Count every line below that contains "left", then give that count and nothing else.

=== Section Start ===

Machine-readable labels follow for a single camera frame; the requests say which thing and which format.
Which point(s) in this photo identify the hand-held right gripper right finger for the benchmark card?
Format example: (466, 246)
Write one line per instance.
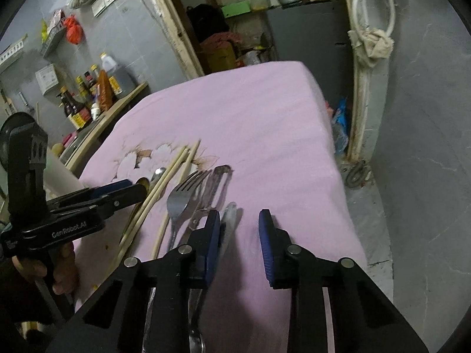
(265, 250)

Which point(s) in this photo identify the grey cabinet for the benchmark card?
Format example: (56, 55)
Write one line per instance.
(305, 44)

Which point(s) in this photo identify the small white bottle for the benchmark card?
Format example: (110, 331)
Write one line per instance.
(95, 111)

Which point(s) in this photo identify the pink floral tablecloth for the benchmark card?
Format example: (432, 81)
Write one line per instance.
(257, 125)

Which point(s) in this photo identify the large oil bottle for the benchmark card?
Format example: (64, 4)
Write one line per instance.
(117, 77)

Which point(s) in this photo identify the yellow plastic container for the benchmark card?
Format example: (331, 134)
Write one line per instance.
(220, 59)

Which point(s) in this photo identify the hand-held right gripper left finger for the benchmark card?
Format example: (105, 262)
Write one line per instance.
(211, 250)

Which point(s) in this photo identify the silver fork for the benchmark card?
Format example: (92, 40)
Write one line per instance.
(192, 161)

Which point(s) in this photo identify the golden metal spoon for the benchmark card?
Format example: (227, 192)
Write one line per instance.
(142, 182)

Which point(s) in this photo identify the black bag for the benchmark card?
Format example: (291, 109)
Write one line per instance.
(206, 22)

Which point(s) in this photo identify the knotted beige rag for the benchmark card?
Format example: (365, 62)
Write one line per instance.
(371, 46)

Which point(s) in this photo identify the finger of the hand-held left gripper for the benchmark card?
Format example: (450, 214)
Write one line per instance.
(128, 193)
(110, 188)

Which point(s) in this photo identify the silver metal spoon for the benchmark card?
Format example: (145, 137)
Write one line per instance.
(158, 173)

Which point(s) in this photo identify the white wall box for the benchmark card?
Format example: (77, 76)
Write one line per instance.
(47, 79)

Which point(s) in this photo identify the blue snack packet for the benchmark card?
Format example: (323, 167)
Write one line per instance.
(340, 117)

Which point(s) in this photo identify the stainless steel fork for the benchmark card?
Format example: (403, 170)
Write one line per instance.
(197, 216)
(178, 202)

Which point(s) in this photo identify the dark sauce bottle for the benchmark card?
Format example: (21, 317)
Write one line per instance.
(90, 82)
(75, 112)

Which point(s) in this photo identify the person's left hand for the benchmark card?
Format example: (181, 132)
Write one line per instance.
(62, 268)

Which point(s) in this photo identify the white wall socket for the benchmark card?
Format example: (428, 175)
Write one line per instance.
(106, 0)

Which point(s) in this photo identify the worn wooden door frame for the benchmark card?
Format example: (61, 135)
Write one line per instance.
(173, 25)

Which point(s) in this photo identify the wooden counter shelf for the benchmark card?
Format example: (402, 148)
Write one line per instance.
(121, 103)

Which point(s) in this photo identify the green box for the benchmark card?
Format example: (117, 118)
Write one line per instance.
(235, 9)

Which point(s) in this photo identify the clear plastic spoon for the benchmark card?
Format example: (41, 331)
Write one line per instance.
(230, 217)

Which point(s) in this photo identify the red plastic bag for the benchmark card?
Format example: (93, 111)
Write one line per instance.
(73, 29)

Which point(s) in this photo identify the metal peeler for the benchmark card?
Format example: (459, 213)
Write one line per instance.
(220, 176)

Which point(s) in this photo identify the wooden chopstick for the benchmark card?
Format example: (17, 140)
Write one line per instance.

=== Section End ===

Answer space: 3